Re: UTF-16 inside UTF-8

From: Frank Yung-Fong Tang (ytang0648@aol.com)
Date: Tue Dec 02 2003 - 19:05:09 EST

Next message: John Jenkins: "Re: MS Windows and Unicode 4.0 ?"

Previous message: Michael Everson: "Re: MS Windows and Unicode 4.0 ?"
Next in thread: Philippe Verdy: "RE: UTF-16 inside UTF-8"
Reply: Philippe Verdy: "RE: UTF-16 inside UTF-8"
Reply: Doug Ewell: "Re: UTF-16 inside UTF-8"
Messages sorted by: [ date ] [ thread ] [ subject ] [ author ] [ attachment ]
Mail actions: [ respond to this message ] [ mail a new topic ]

Doug Ewell wrote:

> Frank Yung-Fong Tang <ytang0648 at aol dot com> wrote:
>
> Then, Frank, the Tcl implementation is *not valid UTF-8* and needs to be
> fixed. Plain and simple. If a system like Tcl only supports the BMP,
> that is its choice, but it *must not* accept non-shortest UTF-8 forms or
> output CESU-8 disguised as UTF-8.

Agree with you. Just want to make a point that the implementation is not
"< 1%" of the work.

>
> > If you still think adding 4 bytes UTF-8 support is < 1% of the task,
> > then please join the Tcl project and help me fix that. I appreciate
> > your efforts there and I beleive a lot of people will thank for your
> > contribution.
>
> I'll be happy to supply UTF-8 code that handles 4-byte sequences. That
> is not the same thing as converting an entire system from 16-bit to
> 32-bit integers, or adding proper UTF-16 surrogate support to a
> UCS-2-only system. Of course that is more work.

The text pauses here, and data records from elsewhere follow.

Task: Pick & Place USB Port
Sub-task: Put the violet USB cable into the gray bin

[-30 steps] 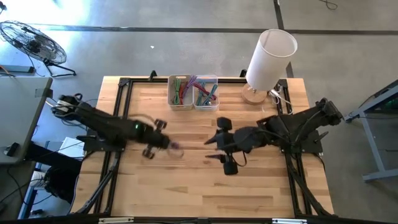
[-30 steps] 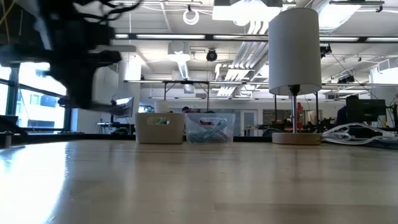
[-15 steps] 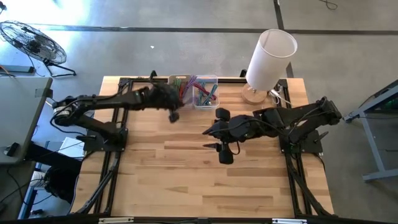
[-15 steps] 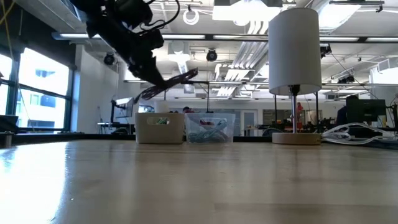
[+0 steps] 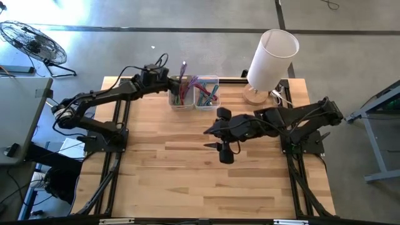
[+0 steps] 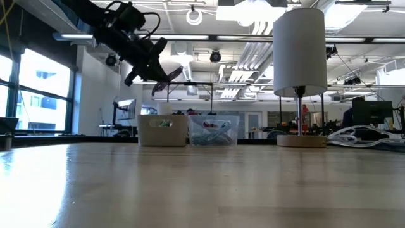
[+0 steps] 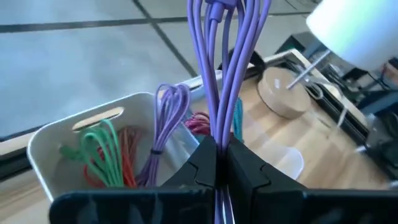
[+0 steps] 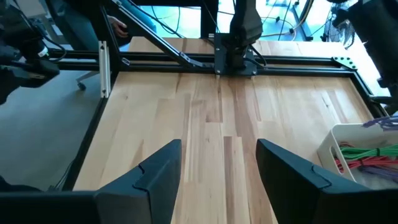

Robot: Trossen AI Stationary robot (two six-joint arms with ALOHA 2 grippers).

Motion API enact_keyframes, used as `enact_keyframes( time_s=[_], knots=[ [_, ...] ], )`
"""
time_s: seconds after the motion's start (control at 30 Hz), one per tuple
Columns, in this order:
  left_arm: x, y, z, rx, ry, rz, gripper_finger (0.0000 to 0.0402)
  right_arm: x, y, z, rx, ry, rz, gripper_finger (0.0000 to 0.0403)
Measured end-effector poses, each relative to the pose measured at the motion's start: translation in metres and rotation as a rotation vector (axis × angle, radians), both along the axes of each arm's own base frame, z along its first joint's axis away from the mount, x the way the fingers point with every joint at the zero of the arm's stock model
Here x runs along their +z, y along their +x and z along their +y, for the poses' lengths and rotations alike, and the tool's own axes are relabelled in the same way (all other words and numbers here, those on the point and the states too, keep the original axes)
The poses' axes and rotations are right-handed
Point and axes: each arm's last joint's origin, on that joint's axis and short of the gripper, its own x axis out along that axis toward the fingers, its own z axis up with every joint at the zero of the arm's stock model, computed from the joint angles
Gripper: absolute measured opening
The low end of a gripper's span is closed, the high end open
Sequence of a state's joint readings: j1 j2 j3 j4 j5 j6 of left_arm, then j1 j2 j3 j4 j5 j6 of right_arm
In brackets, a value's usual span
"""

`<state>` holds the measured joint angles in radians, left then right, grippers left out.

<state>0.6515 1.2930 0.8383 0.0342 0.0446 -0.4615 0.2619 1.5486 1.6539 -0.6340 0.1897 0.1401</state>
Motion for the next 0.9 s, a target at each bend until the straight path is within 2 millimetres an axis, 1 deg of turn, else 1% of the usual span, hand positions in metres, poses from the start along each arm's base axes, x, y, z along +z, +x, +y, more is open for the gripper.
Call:
enact_keyframes(
  time_s=[0.07,0.13,0.23,0.33,0.4,0.63,0.8,0.9],
  knots=[
    [-0.003,0.002,0.001,0.022,-0.018,0.012,0.001,-0.001,0.0,0.0,0.0,-0.002,0.006,0.0199],
    [-0.011,0.002,0.0,0.027,-0.072,0.043,0.0013,-0.001,0.0,0.0,0.0,-0.004,0.009,0.0199],
    [-0.023,0.012,-0.005,0.03,-0.134,0.072,0.0013,-0.001,-0.001,0.0,0.001,-0.008,0.017,0.0199],
    [-0.03,0.019,-0.01,0.032,-0.152,0.083,0.001,-0.002,-0.001,0.0,0.006,-0.011,0.027,0.0199],
    [-0.033,0.023,-0.009,0.045,-0.146,0.086,0.001,-0.004,-0.002,0.001,0.003,-0.004,0.043,0.0199],
    [-0.043,0.021,-0.008,0.081,-0.162,0.166,0.001,-0.005,-0.005,0.006,0.013,-0.003,0.058,0.0199],
    [-0.046,0.022,-0.007,0.102,-0.158,0.182,0.001,-0.007,-0.007,0.01,0.015,0.007,0.085,0.0199],
    [-0.046,0.021,-0.006,0.12,-0.149,0.187,0.0024,-0.007,-0.008,0.01,0.013,0.01,0.091,0.0199]
  ],
)
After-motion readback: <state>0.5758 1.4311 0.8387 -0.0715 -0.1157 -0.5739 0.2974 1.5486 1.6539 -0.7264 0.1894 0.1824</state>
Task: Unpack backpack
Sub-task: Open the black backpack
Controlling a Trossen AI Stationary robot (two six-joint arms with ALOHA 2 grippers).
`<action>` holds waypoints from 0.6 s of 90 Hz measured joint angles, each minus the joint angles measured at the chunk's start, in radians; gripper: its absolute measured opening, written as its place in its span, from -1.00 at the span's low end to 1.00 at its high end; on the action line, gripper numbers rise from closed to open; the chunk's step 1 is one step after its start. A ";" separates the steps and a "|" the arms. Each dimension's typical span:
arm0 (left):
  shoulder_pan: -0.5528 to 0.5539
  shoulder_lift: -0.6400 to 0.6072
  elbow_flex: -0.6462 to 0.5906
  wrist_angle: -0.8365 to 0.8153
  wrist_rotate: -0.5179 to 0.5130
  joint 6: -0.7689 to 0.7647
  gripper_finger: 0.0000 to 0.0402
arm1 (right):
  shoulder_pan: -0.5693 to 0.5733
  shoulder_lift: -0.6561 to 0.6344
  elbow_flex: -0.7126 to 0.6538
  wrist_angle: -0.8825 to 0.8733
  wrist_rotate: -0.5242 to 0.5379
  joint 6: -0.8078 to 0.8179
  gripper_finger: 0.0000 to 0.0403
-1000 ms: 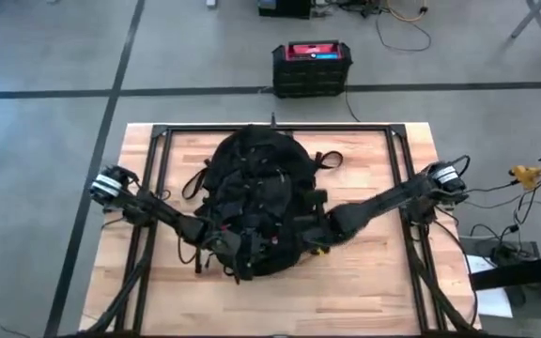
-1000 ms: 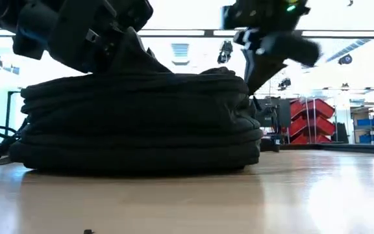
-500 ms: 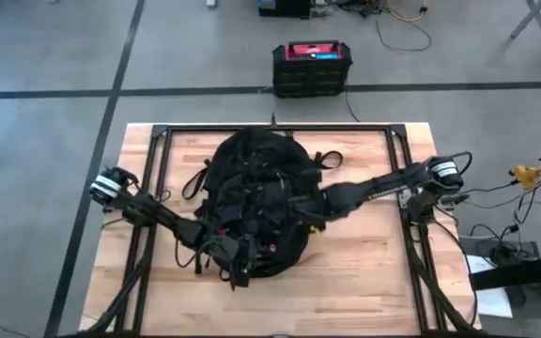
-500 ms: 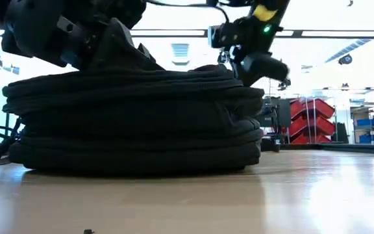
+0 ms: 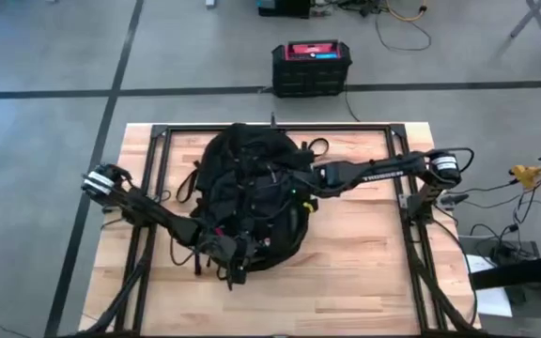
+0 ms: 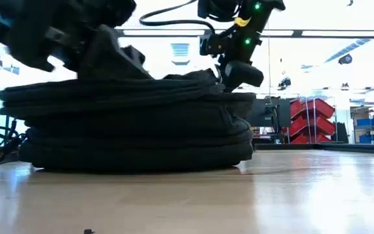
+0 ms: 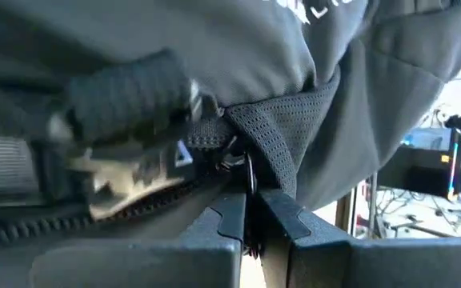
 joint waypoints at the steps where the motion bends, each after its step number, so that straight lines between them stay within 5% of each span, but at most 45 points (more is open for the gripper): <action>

You view is based on the assumption the internal code is UCS4 instead of
UTF-16.

>
> Remember, AGAIN, that this thread was originally about taking an
> application like MySQL that did not support Unicode at all, and adding
> Unicode support to it, **BUT ONLY FOR THE 16-BIT BMP.** That is what I
> can't imagine -- making BMP-only assumptions *today*, in 2003, knowing
> that you'll have to go back and fix them some day. That is certainly
> more work than adding support for the full Unicode range at once. I
> think you thought I said the opposite, that such retrofitting is easy,
> and are now trying hard to disprove it.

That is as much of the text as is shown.